> [YOUR ASSIGNMENT] The material below holds a span beginning at the line with "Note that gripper" and ending at the line with "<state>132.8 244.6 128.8". Quote that span exactly, both ends included, and only that span.

> [DATA RECORDS]
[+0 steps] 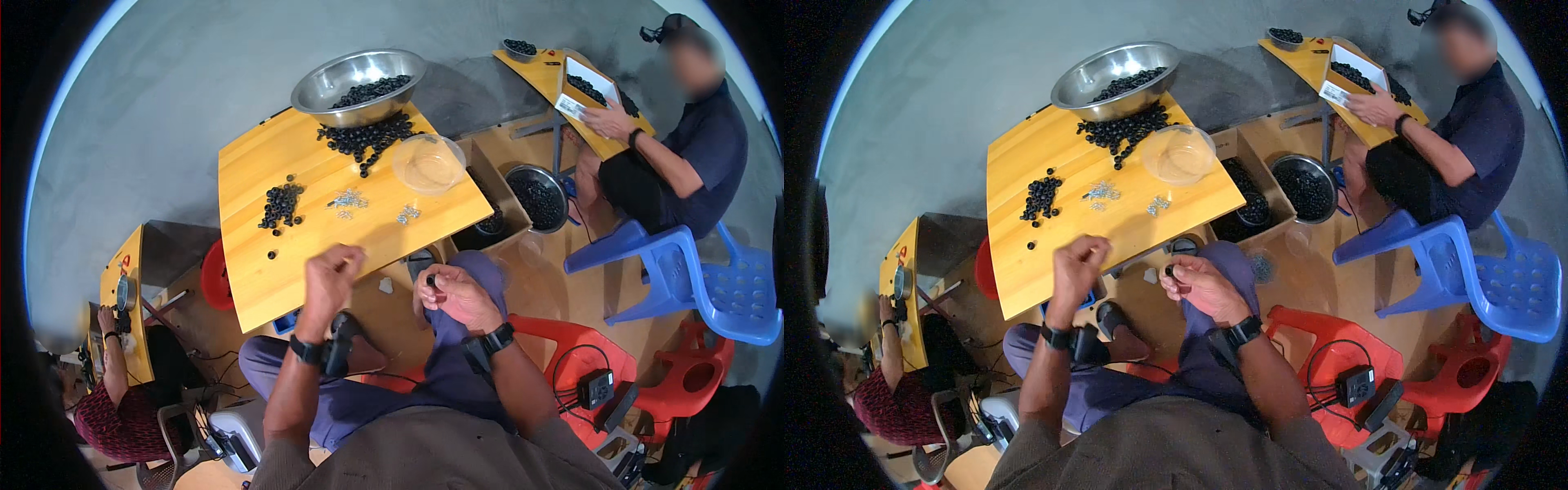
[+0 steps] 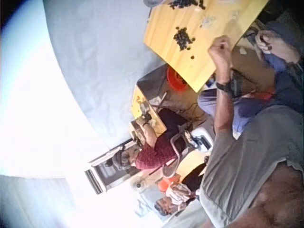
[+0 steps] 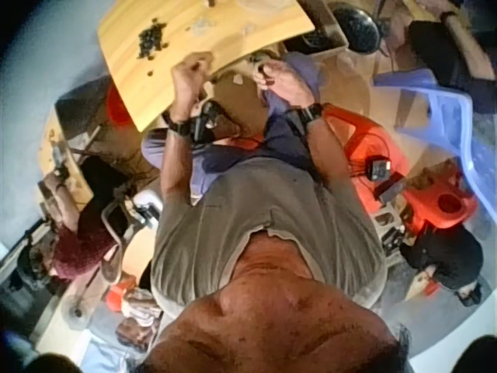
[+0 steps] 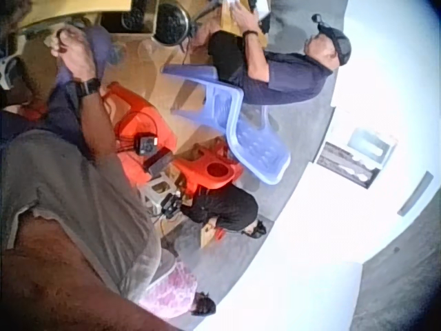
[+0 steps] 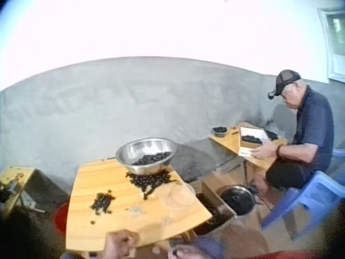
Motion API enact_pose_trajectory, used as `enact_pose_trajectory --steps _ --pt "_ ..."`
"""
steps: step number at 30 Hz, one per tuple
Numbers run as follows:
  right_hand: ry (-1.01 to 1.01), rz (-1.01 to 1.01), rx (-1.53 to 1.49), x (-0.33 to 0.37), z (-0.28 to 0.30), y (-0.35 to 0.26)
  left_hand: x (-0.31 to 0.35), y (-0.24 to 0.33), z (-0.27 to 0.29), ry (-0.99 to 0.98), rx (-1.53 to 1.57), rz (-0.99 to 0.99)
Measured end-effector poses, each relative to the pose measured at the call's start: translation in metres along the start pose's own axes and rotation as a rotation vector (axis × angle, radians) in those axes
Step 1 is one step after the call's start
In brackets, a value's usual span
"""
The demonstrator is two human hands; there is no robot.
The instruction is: The worker is sorting small black plastic components and small metal rings at a workbench.
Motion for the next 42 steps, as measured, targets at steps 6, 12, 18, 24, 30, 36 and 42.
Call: enact_pose_trajectory --steps 6,12,18,24,30,36,42 --pt "0.094 -0.003 0.002 0.002 0.012 0.002 0.051 0.117 -0.050 -0.203 0.004 -0.318" --pt "0.089 0.028 0.060 -0.004 0.024 0.005 0.055 0.124 -0.060 -0.199 -0.143 -0.422" --pt "0.164 0.057 0.098 -0.004 0.020 0.005 0.066 0.128 -0.066 -0.150 -0.386 -0.504" --pt "0.188 0.078 0.099 0.001 0.022 0.002 0.080 0.120 -0.061 0.142 -0.305 -0.573" --pt "0.227 0.101 0.120 0.000 0.037 0.005 0.088 0.131 -0.064 0.088 -0.262 -0.670" --pt "0.188 0.132 0.073 0.006 0.034 0.001 0.102 0.130 -0.062 0.109 -0.232 -0.654" --pt "0.231 0.141 0.100 0.007 0.042 0.009 0.108 0.110 -0.062 0.007 -0.195 -0.615"
Point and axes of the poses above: each hand's wrist, its own x-axis away from the middle knuckle, its own z-axis out of the back of the hand, y = z × x, the point moved 10 cm from there along -x, towards the middle knuckle, and after that the axes turned 14 degrees about y, right-handed, at the moved point
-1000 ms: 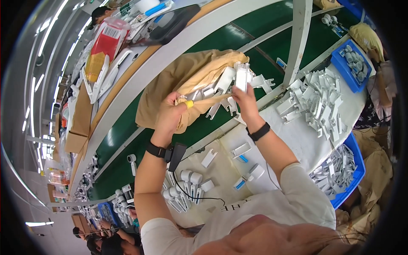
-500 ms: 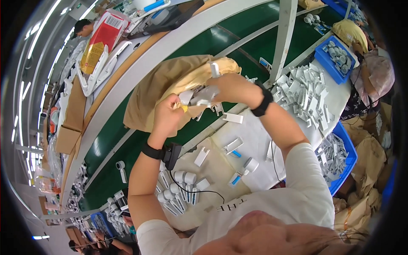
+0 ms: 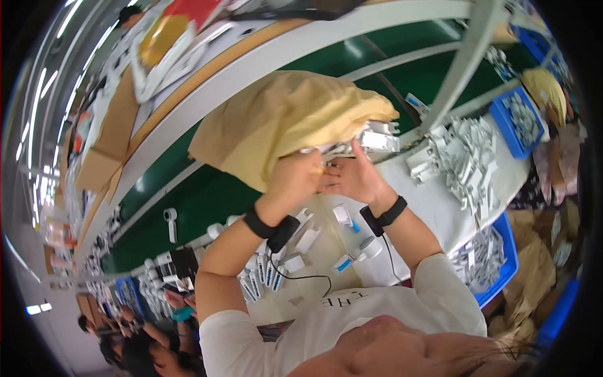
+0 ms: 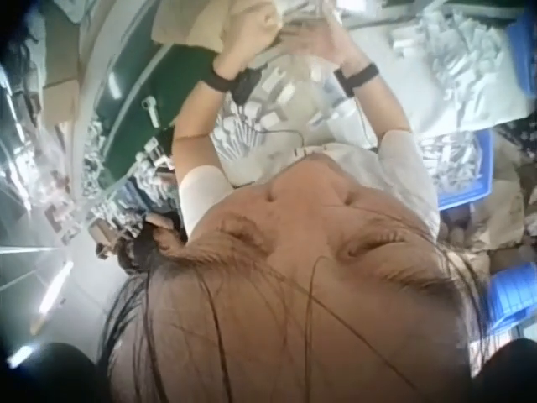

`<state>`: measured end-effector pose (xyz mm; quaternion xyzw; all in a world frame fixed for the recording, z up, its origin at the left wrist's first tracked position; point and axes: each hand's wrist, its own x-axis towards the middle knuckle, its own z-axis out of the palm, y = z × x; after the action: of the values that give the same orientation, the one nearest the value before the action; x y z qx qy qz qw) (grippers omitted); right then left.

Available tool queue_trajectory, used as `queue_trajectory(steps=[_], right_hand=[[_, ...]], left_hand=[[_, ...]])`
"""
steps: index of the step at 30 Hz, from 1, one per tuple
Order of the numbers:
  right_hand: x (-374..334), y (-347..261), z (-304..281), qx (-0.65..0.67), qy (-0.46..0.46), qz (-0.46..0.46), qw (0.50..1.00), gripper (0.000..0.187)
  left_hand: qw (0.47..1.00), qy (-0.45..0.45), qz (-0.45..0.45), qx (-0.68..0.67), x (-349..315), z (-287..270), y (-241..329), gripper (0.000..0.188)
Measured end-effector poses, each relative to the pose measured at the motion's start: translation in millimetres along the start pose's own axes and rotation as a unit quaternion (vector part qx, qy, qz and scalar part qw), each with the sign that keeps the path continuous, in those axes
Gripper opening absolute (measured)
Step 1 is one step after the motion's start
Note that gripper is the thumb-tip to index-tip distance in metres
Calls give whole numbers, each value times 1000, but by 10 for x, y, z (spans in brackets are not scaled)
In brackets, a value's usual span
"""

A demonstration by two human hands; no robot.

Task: The person assembles handheld fans by joining fan heads and handles together before placing the units on the table. They periodically reach into a large bag to retrieve more plastic components to continue the assembly.

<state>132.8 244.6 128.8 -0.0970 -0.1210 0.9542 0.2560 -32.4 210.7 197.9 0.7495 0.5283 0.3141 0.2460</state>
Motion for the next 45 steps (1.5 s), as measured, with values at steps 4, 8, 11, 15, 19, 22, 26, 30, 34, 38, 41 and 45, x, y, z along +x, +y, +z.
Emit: queue_trajectory(steps=[4,8,11,15,19,22,26,30,34,38,41,45], right_hand=[[181,-70,297,-99,98,-1,990,51],[389,46,-219,-145,226,-83,960,35],[378,28,-298,-204,243,-37,948,31],[509,40,174,-110,318,49,940,36],[528,183,380,-107,340,-51,933,39],[714,388,248,-161,342,-111,919,39],[725,450,-61,-180,359,-123,907,35],[467,450,-89,-154,374,-143,903,34],[541,714,-14,-199,427,-141,871,40],[347,765,19,-289,521,-155,788,44],[401,699,-43,-266,495,-169,810,33],[137,650,177,-135,411,-164,887,35]], left_hand=[[934,33,263,240,-93,242,21,10],[907,9,288,307,-268,466,-5,7],[873,8,350,339,-288,533,-52,5],[878,-96,361,300,-430,544,-195,3],[853,-35,417,311,-429,452,-238,7],[851,-30,443,281,-455,362,-374,5],[880,-92,464,-51,-415,-276,-595,11],[963,110,234,74,37,-1270,-1281,18],[963,256,-5,83,141,-1728,-2982,41],[947,267,-50,174,379,-1571,-3699,43],[928,227,-152,254,72,-1680,-3785,43],[904,207,-276,254,-970,-1802,-3867,40]])
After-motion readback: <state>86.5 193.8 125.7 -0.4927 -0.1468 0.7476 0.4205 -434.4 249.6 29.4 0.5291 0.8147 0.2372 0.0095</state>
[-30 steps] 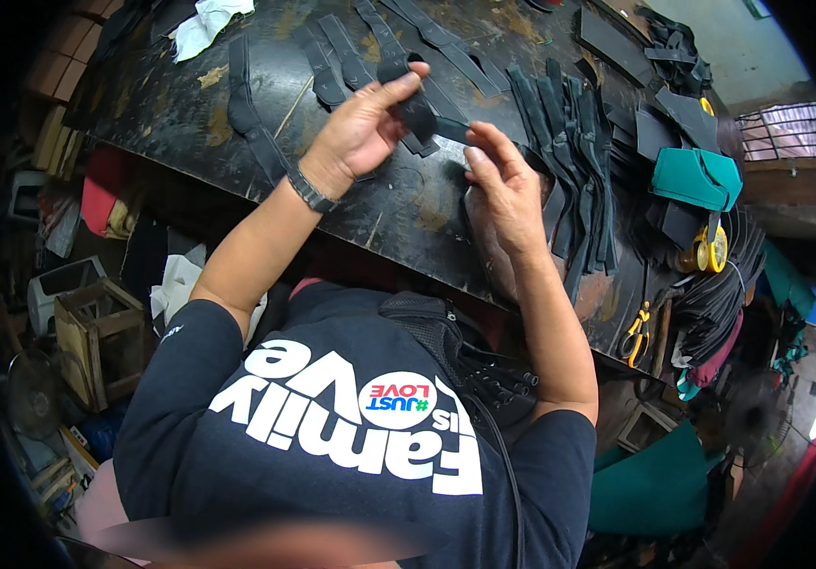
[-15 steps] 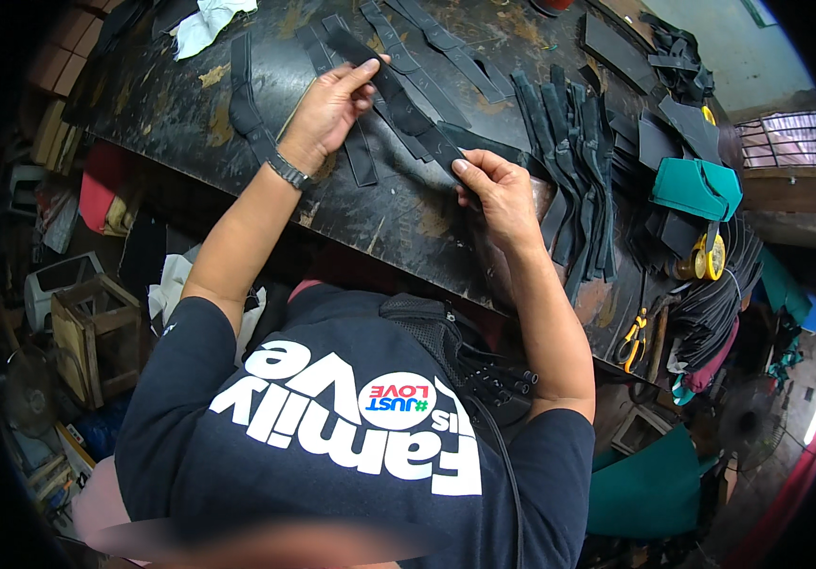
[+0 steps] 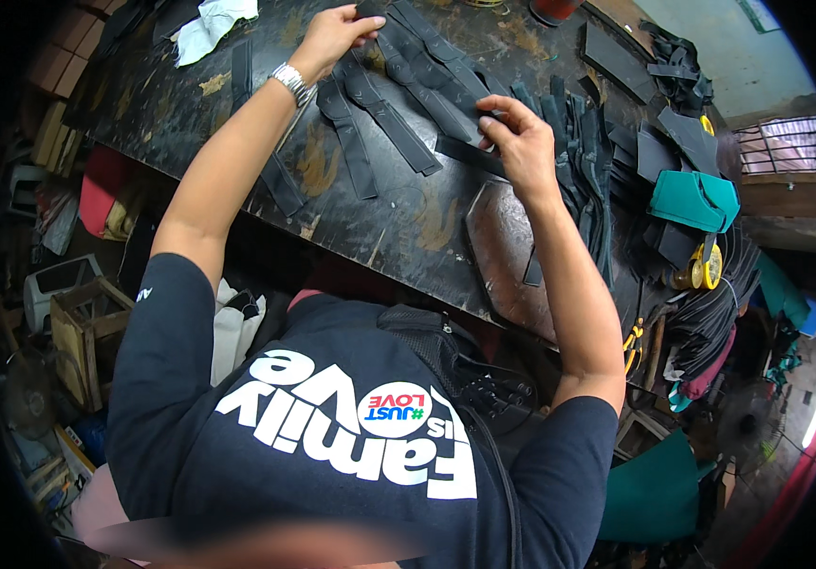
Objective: The person sorts and arranges black leather strips on a workbench. They pick up strips one by one, inspect them, and place them in rows, occasionally adjusting the pile and repositioning items.
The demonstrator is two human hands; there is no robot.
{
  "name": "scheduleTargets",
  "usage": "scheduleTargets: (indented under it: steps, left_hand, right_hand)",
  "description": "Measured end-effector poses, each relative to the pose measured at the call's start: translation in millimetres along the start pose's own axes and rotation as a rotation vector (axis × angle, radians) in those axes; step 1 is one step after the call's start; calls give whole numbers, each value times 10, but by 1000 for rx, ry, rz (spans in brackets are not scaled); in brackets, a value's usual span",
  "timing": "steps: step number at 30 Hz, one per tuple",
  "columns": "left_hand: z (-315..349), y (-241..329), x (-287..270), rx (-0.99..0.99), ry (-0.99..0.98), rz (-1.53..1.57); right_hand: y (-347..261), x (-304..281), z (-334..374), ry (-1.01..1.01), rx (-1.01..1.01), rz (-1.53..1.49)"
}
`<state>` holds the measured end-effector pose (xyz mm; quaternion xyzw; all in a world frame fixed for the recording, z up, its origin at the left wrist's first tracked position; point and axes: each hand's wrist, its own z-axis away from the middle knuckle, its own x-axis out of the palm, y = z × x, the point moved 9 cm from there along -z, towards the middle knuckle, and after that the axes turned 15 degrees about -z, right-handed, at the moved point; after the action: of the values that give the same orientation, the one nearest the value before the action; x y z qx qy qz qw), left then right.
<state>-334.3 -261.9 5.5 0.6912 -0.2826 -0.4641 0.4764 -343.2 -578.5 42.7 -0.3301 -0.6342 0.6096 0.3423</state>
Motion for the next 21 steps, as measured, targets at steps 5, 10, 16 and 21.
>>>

> [REPLY]
Note that gripper is the thumb-tip to index-tip distance in metres
Calls give whole numbers, each value times 1000, but by 10 for x, y, z (spans in brackets are not scaled)
In brackets, a value's usual span
"""

A demonstration by two human hands; no robot.

Task: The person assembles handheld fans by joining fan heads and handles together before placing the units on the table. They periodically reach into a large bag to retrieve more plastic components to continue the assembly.

<state>132.8 244.6 128.8 -0.0970 -0.1210 0.9542 0.2560 -32.4 210.7 197.9 0.7495 0.5283 0.3141 0.2460</state>

There is nothing more to the answer.